# DATA FOR REVIEW
######
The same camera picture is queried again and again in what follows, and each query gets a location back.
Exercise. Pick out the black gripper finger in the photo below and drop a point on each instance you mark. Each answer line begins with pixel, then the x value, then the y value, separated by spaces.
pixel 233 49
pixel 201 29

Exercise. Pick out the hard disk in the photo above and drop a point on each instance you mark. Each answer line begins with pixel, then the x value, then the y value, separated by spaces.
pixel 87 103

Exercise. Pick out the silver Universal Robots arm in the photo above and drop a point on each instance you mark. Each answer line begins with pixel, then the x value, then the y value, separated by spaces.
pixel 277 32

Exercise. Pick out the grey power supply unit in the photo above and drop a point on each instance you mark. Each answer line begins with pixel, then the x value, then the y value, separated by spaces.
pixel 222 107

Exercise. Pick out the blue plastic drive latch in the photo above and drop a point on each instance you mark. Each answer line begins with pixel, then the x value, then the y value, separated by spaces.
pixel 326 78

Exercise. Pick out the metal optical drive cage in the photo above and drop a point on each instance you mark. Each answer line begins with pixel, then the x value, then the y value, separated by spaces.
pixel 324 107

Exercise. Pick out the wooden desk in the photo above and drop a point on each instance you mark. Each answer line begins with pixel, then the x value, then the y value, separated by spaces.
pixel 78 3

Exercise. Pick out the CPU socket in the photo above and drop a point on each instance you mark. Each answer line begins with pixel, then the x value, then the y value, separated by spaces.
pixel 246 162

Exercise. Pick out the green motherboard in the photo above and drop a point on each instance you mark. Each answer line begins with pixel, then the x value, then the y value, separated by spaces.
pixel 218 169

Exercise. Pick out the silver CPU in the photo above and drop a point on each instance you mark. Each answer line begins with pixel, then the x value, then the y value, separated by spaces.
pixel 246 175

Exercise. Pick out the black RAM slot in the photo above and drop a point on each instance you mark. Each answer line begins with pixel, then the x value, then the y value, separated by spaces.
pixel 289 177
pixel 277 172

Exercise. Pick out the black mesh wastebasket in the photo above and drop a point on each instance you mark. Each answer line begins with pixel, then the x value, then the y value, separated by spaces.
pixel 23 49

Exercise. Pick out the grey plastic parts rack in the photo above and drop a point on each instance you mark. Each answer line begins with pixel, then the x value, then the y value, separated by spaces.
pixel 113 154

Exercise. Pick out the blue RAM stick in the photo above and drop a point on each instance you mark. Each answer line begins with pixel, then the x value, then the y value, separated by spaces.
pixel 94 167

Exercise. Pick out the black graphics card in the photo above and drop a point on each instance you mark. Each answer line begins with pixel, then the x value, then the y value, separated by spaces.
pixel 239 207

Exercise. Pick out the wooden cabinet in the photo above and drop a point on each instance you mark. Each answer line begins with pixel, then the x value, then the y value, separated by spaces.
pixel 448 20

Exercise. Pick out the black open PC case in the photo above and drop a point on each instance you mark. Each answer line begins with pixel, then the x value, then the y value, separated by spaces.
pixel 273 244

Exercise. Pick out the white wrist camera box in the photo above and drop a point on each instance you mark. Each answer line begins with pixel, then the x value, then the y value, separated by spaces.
######
# REQUIRED ACTION
Take the entries above and copy out all lines with the string "camera".

# TASK ANSWER
The same camera picture is queried again and again in what follows, and each query gets a location back.
Exercise. Pick out the white wrist camera box in the photo above and drop a point on each instance you mark. Each answer line begins with pixel, then the x value, then the y value, separated by spaces.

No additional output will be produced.